### WORK REQUIRED
Wherever "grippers" appears in a line of the listing, report that line.

### INFORMATION SHOWN

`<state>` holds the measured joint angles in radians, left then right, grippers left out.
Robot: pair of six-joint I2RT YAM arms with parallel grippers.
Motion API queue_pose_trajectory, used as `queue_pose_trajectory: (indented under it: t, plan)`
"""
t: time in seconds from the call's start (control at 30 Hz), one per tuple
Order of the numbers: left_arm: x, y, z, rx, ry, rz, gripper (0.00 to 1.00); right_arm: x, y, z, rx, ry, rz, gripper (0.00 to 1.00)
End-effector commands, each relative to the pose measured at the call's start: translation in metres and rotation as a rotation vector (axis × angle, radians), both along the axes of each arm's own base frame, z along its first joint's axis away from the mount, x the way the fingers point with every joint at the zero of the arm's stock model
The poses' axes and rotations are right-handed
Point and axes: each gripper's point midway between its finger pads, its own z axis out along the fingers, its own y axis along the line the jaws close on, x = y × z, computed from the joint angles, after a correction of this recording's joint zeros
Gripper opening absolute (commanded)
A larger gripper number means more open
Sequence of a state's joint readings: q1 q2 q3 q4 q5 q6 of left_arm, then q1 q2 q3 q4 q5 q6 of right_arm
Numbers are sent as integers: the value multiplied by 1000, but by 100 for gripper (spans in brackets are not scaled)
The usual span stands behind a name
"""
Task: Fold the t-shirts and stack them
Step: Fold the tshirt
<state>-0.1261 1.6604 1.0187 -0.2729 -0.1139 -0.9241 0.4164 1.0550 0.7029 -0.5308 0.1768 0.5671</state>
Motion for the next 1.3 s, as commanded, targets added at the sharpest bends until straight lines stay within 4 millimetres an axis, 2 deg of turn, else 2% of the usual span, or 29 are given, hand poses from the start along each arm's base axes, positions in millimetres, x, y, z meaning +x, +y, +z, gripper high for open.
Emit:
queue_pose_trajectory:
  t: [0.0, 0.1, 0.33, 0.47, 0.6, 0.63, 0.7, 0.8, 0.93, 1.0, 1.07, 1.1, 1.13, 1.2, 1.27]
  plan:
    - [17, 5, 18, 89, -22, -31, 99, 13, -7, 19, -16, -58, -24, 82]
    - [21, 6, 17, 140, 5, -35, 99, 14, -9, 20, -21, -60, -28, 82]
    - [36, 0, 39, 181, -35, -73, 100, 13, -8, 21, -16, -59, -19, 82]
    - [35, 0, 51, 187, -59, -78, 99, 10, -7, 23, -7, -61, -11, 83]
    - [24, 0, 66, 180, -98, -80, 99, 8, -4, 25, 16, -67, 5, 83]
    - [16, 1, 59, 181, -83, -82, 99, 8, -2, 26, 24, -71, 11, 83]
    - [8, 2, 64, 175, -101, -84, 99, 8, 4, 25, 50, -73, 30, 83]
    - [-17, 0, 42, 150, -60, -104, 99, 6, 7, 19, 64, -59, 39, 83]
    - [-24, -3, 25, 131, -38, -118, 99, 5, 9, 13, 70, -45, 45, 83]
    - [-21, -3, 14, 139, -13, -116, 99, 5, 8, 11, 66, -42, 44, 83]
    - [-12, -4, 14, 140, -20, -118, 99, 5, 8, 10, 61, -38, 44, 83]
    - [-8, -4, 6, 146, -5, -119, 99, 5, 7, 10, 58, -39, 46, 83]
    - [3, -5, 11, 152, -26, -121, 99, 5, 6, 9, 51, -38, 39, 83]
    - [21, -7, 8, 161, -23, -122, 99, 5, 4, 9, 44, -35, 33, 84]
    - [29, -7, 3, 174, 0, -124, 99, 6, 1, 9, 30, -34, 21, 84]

### OUTPUT FOR THIS TASK
`<state>` holds the measured joint angles in radians, left then right, grippers left out.
Robot: pair of six-joint I2RT YAM arms with parallel grippers.

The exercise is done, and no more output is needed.